*Required work:* With pictures left out, extract every line between the start of the records below and the line holding "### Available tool", inclusive.

== Data shown ==

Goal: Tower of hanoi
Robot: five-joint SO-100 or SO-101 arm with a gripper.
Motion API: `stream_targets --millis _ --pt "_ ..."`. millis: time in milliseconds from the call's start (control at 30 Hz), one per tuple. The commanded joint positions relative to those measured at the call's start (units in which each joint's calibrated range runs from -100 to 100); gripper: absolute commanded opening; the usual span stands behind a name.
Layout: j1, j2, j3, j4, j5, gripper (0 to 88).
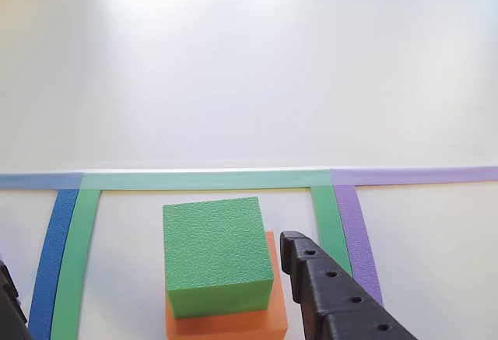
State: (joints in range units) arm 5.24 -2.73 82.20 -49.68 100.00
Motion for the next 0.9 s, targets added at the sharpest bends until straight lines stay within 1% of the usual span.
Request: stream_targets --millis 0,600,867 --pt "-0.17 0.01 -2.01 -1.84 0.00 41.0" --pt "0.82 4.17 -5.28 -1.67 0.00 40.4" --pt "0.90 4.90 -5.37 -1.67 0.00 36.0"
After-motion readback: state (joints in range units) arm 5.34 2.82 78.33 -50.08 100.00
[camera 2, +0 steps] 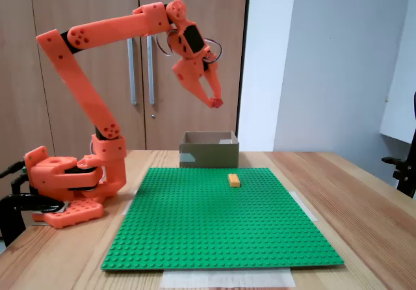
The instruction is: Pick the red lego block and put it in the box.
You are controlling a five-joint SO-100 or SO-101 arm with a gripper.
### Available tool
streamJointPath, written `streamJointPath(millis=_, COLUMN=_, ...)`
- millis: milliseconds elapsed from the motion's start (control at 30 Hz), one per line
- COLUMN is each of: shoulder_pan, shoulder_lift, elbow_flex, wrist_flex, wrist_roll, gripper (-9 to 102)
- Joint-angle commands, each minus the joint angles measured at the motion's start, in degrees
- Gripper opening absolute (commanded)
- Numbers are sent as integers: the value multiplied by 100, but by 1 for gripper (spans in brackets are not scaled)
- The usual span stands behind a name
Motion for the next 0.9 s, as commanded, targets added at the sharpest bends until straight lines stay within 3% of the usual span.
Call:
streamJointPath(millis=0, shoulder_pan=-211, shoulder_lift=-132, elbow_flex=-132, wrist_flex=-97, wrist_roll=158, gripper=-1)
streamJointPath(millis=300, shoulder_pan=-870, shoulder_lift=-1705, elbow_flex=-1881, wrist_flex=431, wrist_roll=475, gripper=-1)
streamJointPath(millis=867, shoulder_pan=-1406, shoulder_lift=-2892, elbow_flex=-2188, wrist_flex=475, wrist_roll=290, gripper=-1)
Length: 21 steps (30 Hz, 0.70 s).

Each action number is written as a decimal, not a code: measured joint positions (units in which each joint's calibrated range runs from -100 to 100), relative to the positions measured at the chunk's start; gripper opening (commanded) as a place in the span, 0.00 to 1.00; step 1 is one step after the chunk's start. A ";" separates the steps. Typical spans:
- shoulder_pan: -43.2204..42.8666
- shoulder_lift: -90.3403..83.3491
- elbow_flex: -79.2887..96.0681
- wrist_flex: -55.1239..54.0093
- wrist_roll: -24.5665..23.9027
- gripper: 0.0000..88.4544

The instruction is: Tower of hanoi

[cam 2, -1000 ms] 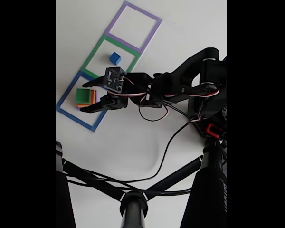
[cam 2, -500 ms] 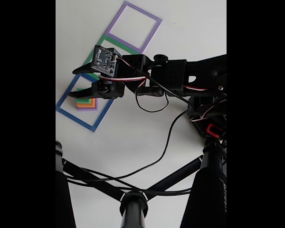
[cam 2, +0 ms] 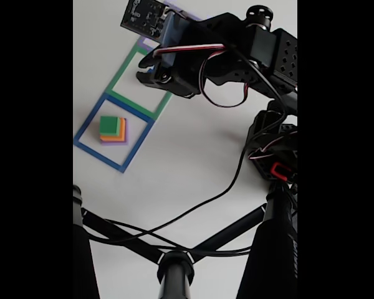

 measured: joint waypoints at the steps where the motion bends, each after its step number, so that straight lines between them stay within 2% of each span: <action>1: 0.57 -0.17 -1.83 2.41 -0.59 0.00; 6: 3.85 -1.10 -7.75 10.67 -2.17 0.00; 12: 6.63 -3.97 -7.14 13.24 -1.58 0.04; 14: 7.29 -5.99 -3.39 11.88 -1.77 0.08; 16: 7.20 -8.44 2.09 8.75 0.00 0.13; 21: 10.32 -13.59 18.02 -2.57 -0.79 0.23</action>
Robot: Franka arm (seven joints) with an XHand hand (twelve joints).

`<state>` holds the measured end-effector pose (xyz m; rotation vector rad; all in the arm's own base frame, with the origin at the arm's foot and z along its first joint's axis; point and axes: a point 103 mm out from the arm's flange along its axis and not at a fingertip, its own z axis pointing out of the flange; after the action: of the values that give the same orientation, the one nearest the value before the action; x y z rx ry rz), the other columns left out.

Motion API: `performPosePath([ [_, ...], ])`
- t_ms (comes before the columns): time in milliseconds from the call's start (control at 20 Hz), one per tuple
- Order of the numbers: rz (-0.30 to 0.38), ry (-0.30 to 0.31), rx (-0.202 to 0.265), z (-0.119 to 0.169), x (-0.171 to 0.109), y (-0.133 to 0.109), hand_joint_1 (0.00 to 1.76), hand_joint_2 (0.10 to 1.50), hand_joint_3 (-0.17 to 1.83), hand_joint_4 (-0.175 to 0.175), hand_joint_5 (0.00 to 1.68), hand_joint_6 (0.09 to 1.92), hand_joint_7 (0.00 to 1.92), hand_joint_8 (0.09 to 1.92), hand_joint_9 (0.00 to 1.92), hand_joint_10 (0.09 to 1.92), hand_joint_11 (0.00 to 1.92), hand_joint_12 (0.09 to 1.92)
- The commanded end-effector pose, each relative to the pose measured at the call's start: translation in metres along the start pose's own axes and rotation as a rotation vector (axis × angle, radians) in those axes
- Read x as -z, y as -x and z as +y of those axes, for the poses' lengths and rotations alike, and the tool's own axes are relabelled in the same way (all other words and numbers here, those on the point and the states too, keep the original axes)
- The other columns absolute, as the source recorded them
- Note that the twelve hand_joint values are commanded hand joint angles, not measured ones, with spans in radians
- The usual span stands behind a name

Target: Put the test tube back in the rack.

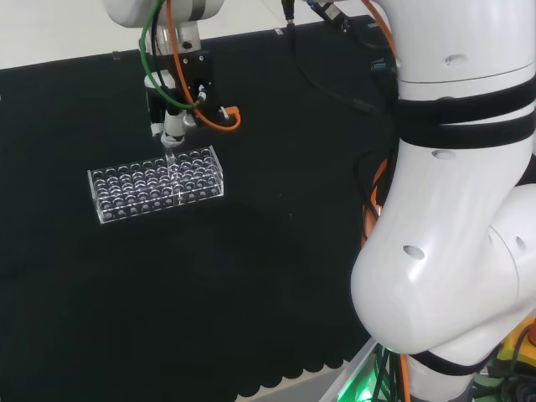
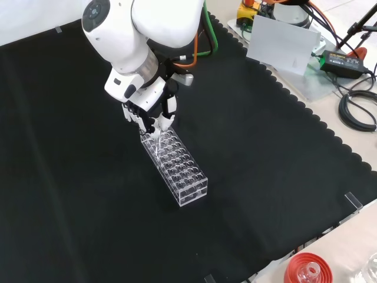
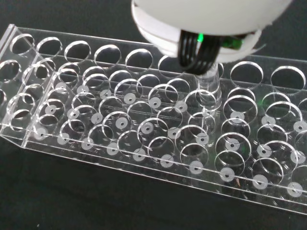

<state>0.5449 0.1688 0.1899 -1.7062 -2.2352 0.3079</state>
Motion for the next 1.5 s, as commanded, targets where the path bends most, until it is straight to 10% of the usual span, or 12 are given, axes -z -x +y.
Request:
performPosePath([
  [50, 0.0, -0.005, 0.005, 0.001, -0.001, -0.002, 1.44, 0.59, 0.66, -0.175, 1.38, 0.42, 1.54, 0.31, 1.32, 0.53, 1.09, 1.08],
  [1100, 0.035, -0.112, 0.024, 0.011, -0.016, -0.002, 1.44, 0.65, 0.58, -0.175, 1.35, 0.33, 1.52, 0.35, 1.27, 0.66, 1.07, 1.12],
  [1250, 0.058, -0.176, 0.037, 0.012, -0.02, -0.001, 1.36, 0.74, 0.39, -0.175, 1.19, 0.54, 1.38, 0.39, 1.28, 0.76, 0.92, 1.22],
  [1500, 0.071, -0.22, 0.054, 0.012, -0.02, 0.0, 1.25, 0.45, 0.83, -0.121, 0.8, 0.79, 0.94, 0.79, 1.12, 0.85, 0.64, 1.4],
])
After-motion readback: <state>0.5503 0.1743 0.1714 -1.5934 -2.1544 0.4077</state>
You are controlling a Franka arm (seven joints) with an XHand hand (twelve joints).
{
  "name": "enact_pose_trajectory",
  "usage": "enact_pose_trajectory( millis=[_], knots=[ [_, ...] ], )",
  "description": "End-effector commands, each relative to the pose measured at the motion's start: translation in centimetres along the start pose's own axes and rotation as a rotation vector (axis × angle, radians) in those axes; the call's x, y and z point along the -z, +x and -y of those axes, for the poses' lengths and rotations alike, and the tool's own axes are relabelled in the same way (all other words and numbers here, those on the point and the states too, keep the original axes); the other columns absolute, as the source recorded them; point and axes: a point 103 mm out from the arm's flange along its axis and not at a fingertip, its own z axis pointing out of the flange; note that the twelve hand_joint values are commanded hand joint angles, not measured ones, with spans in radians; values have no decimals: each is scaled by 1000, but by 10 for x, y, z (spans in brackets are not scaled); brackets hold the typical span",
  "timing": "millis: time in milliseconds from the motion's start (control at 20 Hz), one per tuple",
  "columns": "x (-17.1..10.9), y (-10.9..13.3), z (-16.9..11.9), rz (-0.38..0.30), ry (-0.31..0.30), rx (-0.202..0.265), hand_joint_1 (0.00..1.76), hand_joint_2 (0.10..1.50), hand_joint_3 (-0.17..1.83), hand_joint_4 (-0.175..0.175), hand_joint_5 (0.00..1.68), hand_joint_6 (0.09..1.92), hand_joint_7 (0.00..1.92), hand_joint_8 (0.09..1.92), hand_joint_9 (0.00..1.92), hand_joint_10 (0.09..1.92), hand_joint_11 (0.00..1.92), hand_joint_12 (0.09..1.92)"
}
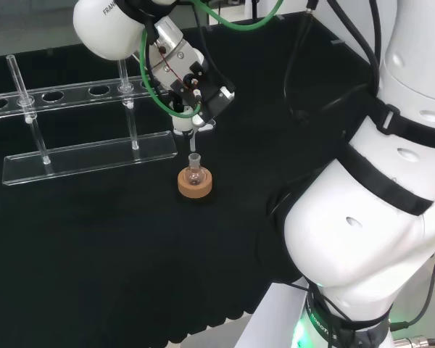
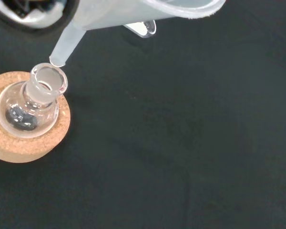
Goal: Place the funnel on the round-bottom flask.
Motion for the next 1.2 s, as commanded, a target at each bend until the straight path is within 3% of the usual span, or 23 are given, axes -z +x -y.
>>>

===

*Reply to the task:*
Goal: Tower of hanoi
Robot: five-joint SO-100 or SO-101 arm with a gripper.
Motion API: `stream_targets --millis _ --pt "_ ..."`. millis: time in milliseconds from the call's start (control at 30 Hz), one per tuple. The commanded joint positions relative to those measured at the call's start (units in which each joint's calibrated range runs from -100 to 100); gripper: absolute commanded opening; the usual span stands behind a name.
Layout: j1, j2, j3, j4, j5, gripper (0 to 88).
State: (joints in range units) arm 5.24 -2.73 82.20 -49.68 100.00
Motion for the next 0.9 s, targets added at the sharpest bends until straight lines stay within 1% of the usual span.
Request: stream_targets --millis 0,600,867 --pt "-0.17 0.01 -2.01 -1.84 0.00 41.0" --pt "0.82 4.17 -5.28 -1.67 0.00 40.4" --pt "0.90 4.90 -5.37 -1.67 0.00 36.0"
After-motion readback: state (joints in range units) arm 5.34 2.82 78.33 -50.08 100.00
[camera 2, +0 steps] 
The instruction is: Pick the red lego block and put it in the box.
You are controlling a five-joint SO-100 or SO-101 arm with a gripper.
### Available tool

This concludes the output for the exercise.